Task to complete — No pictures belong in the copy. Retype exactly, and only, the stretch of lines below from the one with "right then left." through the one with "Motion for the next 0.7".

**** Supplied information

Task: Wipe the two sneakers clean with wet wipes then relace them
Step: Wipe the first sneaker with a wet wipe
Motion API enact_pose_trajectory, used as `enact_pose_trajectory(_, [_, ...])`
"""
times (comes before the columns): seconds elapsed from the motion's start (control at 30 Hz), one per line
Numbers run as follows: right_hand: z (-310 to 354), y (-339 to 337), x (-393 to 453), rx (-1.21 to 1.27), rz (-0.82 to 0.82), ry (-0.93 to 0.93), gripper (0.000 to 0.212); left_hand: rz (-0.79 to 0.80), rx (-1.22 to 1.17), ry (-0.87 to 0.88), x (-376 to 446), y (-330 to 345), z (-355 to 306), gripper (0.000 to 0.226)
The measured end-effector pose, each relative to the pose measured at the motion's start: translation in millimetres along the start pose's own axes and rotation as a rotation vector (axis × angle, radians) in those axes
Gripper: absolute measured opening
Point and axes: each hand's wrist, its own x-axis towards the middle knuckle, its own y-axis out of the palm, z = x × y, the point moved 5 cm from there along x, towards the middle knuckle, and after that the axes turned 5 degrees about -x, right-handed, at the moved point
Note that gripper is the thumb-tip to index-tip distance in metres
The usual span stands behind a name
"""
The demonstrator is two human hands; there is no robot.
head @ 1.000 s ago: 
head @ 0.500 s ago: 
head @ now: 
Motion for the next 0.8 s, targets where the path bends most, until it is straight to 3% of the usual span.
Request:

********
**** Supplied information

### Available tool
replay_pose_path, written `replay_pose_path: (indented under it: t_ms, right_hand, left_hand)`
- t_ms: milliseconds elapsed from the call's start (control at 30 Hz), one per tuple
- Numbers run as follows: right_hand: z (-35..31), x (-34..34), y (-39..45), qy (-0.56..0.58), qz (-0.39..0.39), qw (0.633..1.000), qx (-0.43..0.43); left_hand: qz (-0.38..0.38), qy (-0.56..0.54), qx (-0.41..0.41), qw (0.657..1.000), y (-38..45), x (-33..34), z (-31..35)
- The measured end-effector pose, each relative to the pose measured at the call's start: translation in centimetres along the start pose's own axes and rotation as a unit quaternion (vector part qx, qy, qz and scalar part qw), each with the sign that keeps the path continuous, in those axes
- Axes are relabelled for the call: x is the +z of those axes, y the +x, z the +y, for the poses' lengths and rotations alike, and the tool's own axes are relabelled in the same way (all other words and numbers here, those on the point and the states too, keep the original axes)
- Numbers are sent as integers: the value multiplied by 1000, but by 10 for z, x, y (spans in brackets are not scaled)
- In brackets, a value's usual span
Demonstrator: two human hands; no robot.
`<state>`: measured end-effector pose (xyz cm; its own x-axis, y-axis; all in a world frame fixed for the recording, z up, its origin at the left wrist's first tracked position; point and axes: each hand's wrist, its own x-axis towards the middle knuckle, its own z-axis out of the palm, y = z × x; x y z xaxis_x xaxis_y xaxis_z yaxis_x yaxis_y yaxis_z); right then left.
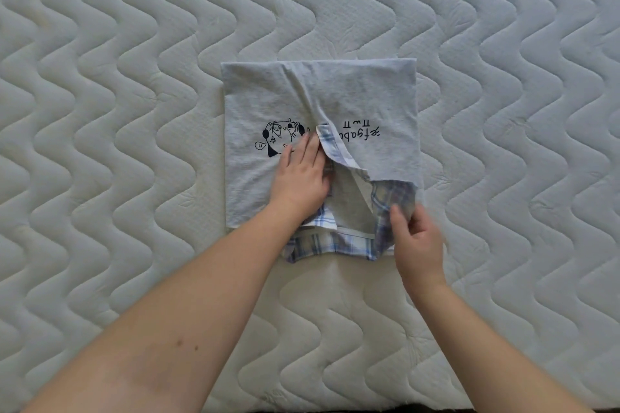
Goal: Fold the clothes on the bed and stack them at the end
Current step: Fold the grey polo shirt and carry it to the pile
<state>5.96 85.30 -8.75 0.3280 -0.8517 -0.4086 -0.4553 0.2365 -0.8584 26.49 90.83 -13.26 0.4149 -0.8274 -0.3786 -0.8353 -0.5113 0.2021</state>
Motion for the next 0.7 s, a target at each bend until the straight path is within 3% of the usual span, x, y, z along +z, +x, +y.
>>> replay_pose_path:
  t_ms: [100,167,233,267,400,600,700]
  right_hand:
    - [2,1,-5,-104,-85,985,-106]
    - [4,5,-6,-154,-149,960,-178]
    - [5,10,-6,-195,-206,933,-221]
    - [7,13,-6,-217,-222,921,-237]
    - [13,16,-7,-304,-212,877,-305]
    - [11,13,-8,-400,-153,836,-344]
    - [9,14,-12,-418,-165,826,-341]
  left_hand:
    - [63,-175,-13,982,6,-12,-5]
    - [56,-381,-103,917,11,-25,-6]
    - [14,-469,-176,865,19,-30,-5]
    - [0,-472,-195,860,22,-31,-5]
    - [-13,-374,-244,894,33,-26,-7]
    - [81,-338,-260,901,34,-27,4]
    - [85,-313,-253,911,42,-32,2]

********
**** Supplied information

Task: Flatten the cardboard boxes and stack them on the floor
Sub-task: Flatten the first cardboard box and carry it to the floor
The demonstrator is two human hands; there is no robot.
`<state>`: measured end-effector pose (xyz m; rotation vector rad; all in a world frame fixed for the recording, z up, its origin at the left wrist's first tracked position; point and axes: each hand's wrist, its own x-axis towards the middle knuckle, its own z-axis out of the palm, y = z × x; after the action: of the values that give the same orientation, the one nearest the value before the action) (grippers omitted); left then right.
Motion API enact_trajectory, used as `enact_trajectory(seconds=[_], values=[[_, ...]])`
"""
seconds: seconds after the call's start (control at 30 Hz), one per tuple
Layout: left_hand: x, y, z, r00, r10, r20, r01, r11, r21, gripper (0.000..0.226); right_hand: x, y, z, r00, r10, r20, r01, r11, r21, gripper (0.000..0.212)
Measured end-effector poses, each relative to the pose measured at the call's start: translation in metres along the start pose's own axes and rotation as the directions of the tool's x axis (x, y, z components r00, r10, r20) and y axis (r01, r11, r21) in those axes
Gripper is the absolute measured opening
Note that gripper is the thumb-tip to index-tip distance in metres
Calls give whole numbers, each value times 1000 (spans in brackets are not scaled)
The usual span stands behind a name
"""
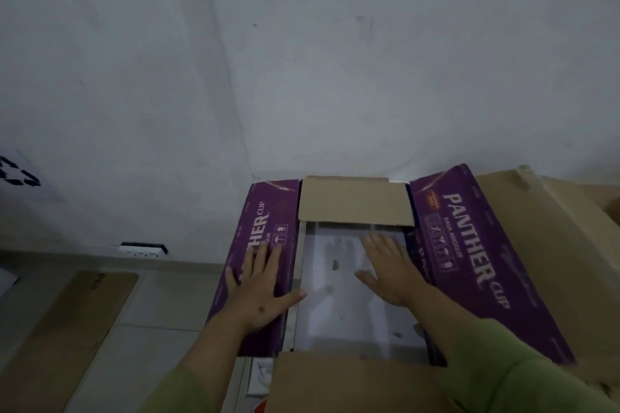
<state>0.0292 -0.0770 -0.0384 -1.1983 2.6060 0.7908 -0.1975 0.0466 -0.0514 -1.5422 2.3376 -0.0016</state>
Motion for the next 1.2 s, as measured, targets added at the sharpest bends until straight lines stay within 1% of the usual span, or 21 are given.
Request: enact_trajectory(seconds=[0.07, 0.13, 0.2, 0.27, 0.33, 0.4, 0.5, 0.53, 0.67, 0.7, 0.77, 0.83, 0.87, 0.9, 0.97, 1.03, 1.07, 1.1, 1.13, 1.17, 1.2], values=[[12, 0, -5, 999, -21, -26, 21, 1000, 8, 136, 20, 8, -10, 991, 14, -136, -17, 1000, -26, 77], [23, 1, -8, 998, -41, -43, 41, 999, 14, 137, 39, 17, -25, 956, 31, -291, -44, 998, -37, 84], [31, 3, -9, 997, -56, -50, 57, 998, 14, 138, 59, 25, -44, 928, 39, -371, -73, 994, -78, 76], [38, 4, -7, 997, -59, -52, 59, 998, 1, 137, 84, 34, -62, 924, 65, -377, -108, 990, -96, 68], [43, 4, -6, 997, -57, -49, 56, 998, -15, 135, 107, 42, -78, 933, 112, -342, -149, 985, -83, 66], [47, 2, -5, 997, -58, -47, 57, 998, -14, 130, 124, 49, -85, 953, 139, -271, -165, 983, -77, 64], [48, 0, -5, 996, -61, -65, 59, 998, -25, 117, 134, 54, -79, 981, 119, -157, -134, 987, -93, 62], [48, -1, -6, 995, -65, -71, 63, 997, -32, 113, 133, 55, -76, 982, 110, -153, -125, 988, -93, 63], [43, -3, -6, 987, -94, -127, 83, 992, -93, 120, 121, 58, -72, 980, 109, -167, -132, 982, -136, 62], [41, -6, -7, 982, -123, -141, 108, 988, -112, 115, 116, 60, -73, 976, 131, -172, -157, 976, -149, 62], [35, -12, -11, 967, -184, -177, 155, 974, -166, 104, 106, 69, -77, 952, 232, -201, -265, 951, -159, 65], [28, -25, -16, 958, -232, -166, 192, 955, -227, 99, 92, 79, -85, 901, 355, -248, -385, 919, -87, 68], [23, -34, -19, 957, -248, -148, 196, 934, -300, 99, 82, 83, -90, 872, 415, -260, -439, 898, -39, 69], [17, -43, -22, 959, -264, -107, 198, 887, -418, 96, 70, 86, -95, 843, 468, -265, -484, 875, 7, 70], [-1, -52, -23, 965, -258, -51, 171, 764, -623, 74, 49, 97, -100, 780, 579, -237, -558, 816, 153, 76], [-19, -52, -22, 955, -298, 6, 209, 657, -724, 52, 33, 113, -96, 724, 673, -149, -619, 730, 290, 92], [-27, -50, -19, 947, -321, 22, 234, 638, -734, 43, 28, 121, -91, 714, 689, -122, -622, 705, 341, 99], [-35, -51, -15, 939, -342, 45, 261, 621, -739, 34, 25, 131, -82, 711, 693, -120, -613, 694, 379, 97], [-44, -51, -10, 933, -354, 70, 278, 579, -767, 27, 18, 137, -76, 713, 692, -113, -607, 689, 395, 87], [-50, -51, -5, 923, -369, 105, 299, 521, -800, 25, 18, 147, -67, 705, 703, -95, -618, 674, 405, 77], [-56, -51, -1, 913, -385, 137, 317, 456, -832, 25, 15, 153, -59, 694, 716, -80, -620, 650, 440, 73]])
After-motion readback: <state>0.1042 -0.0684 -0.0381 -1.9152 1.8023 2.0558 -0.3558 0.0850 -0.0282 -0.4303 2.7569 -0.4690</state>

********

Response box —
`<state>`: measured end-effector pose (xyz cm; its own x-axis, y-axis; all in a world frame fixed for the recording, z up, its origin at the left wrist's first tracked position; point and axes: each hand's wrist, its own x-axis towards the middle knuckle, its own z-axis out of the palm, y = z × x; x y z xaxis_x xaxis_y xaxis_z yaxis_x yaxis_y yaxis_z); right then left.
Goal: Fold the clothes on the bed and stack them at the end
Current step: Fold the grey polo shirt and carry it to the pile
<state>5.96 85.30 -8.75 0.3280 -0.8517 -0.4086 -0.4553 0.2365 -0.8584 26.49 90.83 -13.26 0.4149 -0.8274 -0.3786 -0.8353 -0.5113 0.2021</state>
Motion for the next 0.7 s, a target at each bend until the straight path is within 3% of the usual span, x, y, z along +z, +x, +y.

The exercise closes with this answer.